══ Input data
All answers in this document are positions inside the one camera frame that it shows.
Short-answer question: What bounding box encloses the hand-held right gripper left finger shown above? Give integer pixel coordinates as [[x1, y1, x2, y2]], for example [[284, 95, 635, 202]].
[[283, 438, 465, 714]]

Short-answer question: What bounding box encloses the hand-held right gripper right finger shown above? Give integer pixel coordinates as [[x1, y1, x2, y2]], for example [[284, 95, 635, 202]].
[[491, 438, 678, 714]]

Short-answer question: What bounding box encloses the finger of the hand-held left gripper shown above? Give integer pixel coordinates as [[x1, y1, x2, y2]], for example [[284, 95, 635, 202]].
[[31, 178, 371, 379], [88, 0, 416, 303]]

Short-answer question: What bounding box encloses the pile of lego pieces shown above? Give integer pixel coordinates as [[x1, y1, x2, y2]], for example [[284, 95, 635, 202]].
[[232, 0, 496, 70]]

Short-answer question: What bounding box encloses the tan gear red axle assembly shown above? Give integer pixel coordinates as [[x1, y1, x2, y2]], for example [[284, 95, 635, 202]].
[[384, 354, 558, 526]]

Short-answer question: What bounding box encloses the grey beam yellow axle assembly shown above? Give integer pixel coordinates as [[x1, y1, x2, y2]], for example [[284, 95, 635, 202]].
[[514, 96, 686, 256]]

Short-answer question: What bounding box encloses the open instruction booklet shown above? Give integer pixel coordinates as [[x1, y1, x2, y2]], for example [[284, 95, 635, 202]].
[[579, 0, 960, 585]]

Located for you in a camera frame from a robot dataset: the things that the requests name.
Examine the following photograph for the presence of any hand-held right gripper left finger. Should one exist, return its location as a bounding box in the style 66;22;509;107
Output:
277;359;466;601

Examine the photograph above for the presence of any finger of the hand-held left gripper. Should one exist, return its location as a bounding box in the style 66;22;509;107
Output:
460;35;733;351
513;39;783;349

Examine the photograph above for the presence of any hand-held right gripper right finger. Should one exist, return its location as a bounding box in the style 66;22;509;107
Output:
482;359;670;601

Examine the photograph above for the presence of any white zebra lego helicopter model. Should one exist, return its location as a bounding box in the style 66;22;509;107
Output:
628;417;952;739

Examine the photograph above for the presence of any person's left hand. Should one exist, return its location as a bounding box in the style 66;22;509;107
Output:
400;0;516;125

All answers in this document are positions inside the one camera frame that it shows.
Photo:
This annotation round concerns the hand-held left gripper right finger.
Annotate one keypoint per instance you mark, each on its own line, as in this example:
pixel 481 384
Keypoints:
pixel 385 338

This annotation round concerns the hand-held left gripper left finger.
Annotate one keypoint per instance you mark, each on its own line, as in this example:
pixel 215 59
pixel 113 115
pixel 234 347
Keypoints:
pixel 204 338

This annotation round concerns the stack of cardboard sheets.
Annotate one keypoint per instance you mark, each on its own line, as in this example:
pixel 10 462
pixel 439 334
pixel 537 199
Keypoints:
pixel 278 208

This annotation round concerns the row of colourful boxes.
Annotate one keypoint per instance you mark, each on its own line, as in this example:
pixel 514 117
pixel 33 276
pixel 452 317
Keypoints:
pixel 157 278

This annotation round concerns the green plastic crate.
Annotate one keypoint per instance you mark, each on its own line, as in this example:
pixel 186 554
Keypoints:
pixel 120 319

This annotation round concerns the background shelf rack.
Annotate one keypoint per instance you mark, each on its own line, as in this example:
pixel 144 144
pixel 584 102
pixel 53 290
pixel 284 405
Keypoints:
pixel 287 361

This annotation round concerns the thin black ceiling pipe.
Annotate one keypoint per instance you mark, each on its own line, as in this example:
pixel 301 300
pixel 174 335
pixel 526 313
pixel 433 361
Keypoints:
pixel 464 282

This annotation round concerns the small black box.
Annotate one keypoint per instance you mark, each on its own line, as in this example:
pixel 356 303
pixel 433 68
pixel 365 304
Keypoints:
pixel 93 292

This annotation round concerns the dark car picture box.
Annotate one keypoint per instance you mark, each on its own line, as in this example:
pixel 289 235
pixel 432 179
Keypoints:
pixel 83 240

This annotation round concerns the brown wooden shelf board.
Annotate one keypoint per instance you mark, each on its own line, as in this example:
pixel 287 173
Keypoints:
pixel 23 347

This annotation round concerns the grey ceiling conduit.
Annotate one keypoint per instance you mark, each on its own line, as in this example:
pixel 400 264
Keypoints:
════
Work item - Print every line of the listing exactly.

The completed task -
All answers in this document are positions inside the one camera frame that it shows.
Short-answer question: What bounding box encloses the hand-held right gripper left finger shown above? Give integer pixel coordinates as [[x1, y1, x2, y2]], for example [[284, 95, 635, 202]].
[[283, 438, 465, 714]]

Short-answer question: What bounding box encloses the hand-held right gripper right finger shown above? Give integer pixel coordinates as [[x1, y1, x2, y2]], for example [[284, 95, 635, 202]].
[[491, 438, 678, 714]]

Short-answer question: What bounding box encloses the finger of the hand-held left gripper shown above? Give integer pixel coordinates as [[x1, y1, x2, y2]], for example [[284, 95, 635, 202]].
[[31, 178, 371, 379], [88, 0, 416, 303]]

Short-answer question: What bounding box encloses the pile of lego pieces shown above? Give integer pixel coordinates as [[x1, y1, x2, y2]], for example [[284, 95, 635, 202]].
[[232, 0, 496, 70]]

Short-answer question: What bounding box encloses the tan gear red axle assembly shown above? Give integer pixel coordinates as [[x1, y1, x2, y2]], for example [[284, 95, 635, 202]].
[[384, 354, 558, 526]]

Short-answer question: What bounding box encloses the grey beam yellow axle assembly shown above? Give integer pixel coordinates as [[x1, y1, x2, y2]], for example [[284, 95, 635, 202]].
[[514, 96, 686, 256]]

Short-answer question: What bounding box encloses the open instruction booklet shown above? Give integer pixel coordinates as [[x1, y1, x2, y2]], for example [[284, 95, 635, 202]].
[[579, 0, 960, 585]]

Located for you in a camera frame from a robot dataset: the things that the requests name.
Examine the following photograph for the presence of any hand-held right gripper left finger. Should one exist, return its location as a bounding box in the style 66;22;509;107
Output:
277;359;466;601

Examine the photograph above for the presence of any finger of the hand-held left gripper. Should one exist, return its location as a bounding box in the style 66;22;509;107
Output:
460;35;733;351
513;39;783;349

Examine the photograph above for the presence of any hand-held right gripper right finger. Should one exist, return its location as a bounding box in the style 66;22;509;107
Output:
482;359;670;601

Examine the photograph above for the presence of any white zebra lego helicopter model. Should one exist, return its location as a bounding box in the style 66;22;509;107
Output:
628;417;952;739

Examine the photograph above for the presence of any person's left hand. Should one exist, return its location as a bounding box in the style 66;22;509;107
Output:
400;0;516;125

All answers in this document are positions inside the one camera frame that it shows.
Photo:
This annotation round concerns the hand-held left gripper right finger.
Annotate one keypoint per instance you mark, each on its own line, as in this example:
pixel 481 384
Keypoints:
pixel 385 338

This annotation round concerns the hand-held left gripper left finger.
Annotate one keypoint per instance you mark, each on its own line, as in this example:
pixel 215 59
pixel 113 115
pixel 234 347
Keypoints:
pixel 204 338

This annotation round concerns the stack of cardboard sheets.
Annotate one keypoint per instance you mark, each on its own line, as in this example:
pixel 10 462
pixel 439 334
pixel 537 199
Keypoints:
pixel 278 208

This annotation round concerns the row of colourful boxes.
Annotate one keypoint per instance you mark, each on its own line, as in this example:
pixel 514 117
pixel 33 276
pixel 452 317
Keypoints:
pixel 157 278

This annotation round concerns the green plastic crate.
Annotate one keypoint per instance you mark, each on its own line, as in this example:
pixel 186 554
Keypoints:
pixel 120 319

This annotation round concerns the background shelf rack.
Annotate one keypoint per instance you mark, each on its own line, as in this example:
pixel 144 144
pixel 584 102
pixel 53 290
pixel 284 405
Keypoints:
pixel 287 361

This annotation round concerns the thin black ceiling pipe.
Annotate one keypoint per instance you mark, each on its own line, as in this example:
pixel 301 300
pixel 174 335
pixel 526 313
pixel 433 361
Keypoints:
pixel 464 282

This annotation round concerns the small black box.
Annotate one keypoint per instance you mark, each on its own line, as in this example:
pixel 356 303
pixel 433 68
pixel 365 304
Keypoints:
pixel 93 292

This annotation round concerns the dark car picture box.
Annotate one keypoint per instance you mark, each on its own line, as in this example:
pixel 289 235
pixel 432 179
Keypoints:
pixel 83 240

This annotation round concerns the brown wooden shelf board.
Annotate one keypoint per instance you mark, each on its own line, as in this example:
pixel 287 173
Keypoints:
pixel 23 347

This annotation round concerns the grey ceiling conduit.
Annotate one keypoint per instance you mark, each on its own line, as in this example:
pixel 400 264
Keypoints:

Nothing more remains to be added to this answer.